La cabildante suscribió un contrato de prestación de servicios para asumir la defensa técnica de la Corporación sin el cumplimiento de las formalidades vigentes.
La Procuraduría General de la Nación, a través de la Regional Boyacá, confirmó en segunda instancia la sanción de destitución e inhabilidad general por el término de 13 años contra la señora Ángela Marcela Cardona Sánchez, en su calidad de presidenta del Concejo Municipal de Chiquinquirá (Boyacá) para la época de los hechos, por irregularidades en materia contractual.
La actuación disciplinaria inició por una denuncia formulada a través del portal electrónico de este organismo de control, según la cual la entonces presidenta del Concejo Municipal de Chiquinquirá suscribió en octubre de 2011 un contrato de prestación de servicios profesionales con el abogado César Lucas Ortegón para asumir la defensa técnica de unos concejales, por valor de $10 millones de pesos, cuya ejecución solo duró 18 días.
Con base en la documentación analizada en la etapa de indagación preliminar, se formularon dos cargos a la investigada: el primero por haber suscrito el 19 de octubre de 2011 un contrato de prestación de servicios profesionales de representación judicial para la defensa judicial de dicha Corporación sin observar el cumplimiento de los requisitos legales esenciales (se otorgó el poder sin que mediara previamente un acto administrativo, emanado del despacho de la Presidencia del Concejo).
El segundo por haber suscrito el 30 de diciembre del mismo año el informe de supervisión y el acta de liquidación del mencionado contrato (que incluía obligaciones hasta el 09 de abril de 2012 en la vigilancia de los procesos judiciales en los que fuera parte la Corporación), consignando aparentes falsedades como que éste había cumplido a cabalidad con el objeto contractual y, en consecuencia, ordenando a la Secretaría de Hacienda Municipal pagar la totalidad del valor del contrato, siendo que para entonces no estaban satisfechas todas las prestaciones a las que el contratista se había obligado.
Durante la investigación disciplinaria se pudo establecer que la actuación desplegada por la señora Cardona Sánchez no se sujetó de ninguna forma a los requisitos establecidos para desarrollar una actividad contractual idónea, como quiera que para la fecha en que se otorgó el poder no se contaba con disponibilidad presupuestal, ni traslados presupuestales, ni estudios de necesidad, conveniencia y oportunidad; no se contaban con una propuesta, no se fijaron las obligaciones de las partes ni los demás elementos de la esencia del contrato.

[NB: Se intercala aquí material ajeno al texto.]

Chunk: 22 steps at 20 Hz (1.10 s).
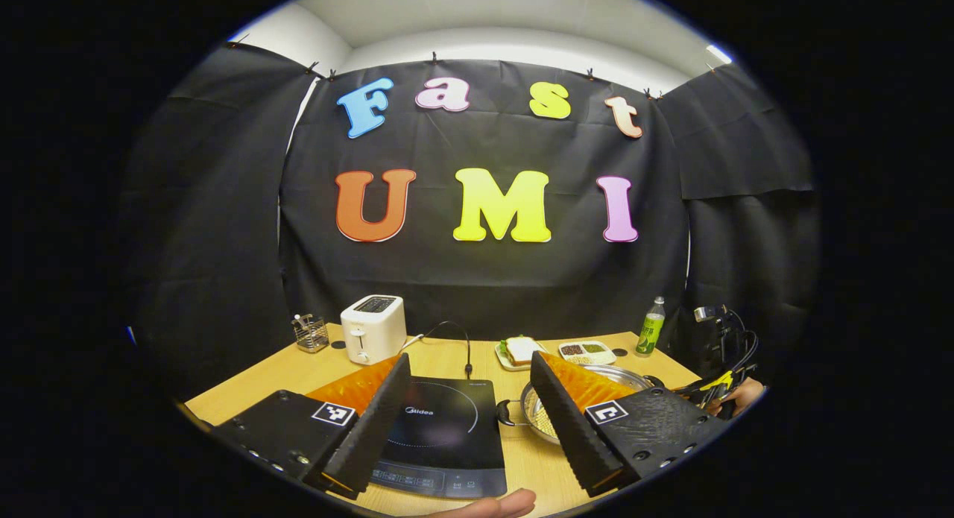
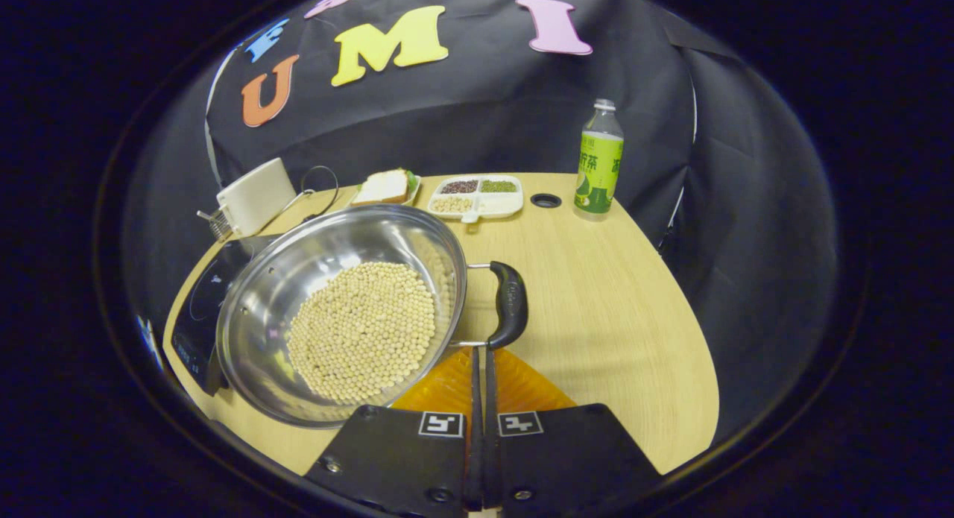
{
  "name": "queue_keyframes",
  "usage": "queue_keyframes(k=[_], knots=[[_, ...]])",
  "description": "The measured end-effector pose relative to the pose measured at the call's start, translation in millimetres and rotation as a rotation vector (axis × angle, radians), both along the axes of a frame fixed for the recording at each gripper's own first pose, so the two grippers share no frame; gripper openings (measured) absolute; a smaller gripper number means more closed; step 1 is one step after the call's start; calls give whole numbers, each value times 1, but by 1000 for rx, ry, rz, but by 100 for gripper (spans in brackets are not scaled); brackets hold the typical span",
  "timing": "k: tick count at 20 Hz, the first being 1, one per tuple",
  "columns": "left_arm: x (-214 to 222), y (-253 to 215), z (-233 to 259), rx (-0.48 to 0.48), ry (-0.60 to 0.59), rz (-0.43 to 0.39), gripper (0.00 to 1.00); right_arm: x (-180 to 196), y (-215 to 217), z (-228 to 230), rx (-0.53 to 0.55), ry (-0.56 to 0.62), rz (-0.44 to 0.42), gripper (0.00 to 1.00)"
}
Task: First push the handle of the pot to place it horizontally, then grasp the pot with both hands and set it on the induction cooktop.
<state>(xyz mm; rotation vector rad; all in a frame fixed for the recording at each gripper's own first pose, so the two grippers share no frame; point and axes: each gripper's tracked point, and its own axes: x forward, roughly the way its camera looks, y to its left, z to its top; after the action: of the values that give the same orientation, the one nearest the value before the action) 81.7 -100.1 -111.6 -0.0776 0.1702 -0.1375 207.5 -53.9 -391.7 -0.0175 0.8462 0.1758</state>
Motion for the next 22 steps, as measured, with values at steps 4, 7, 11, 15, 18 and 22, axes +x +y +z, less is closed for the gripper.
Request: queue_keyframes(k=[4, 7, 11, 15, 18, 22], knots=[[19, -18, -28, -7, 74, -25, 96, 4, -13, 34, -42, -129, -15, 10], [31, -26, -49, 5, 132, -22, 96, -1, -7, 65, -2, -193, -26, 36], [46, -41, -74, 19, 196, -37, 96, 4, -13, 89, -37, -248, -27, 84], [59, -63, -98, 40, 262, -79, 96, 7, -9, 93, -14, -229, -32, 100], [69, -72, -120, 51, 321, -85, 96, 15, -9, 87, -22, -209, -19, 100], [83, -87, -145, 53, 387, -106, 96, 29, -6, 73, -12, -170, -10, 100]])
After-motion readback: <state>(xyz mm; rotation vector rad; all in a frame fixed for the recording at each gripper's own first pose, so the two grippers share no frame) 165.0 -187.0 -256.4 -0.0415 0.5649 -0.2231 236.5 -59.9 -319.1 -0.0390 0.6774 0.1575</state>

Señala el fallo de segunda instancia que la disciplinada tenía el deber de atender el ordenamiento jurídico que enmarca el ejercicio de sus funciones, más cuando ostentaba una dignidad que le imponía la representación de un ente colegiado de elección popular.
Las faltas fueron calificadas como gravísimas; la primera cometida a título de culpa gravísima; la segunda a título de dolo. La sanción implica la imposibilidad de ejercer la función pública en cualquier cargo o función, y de contratar con el Estado, por un término 13 años.
Esta decisión de la Procuraduría Regional de Boyacá confirma la decisión de primera instancia adoptada el pasado 21 de marzo por la Provincial Chiquinquirá y contra la misma no procede recurso alguno.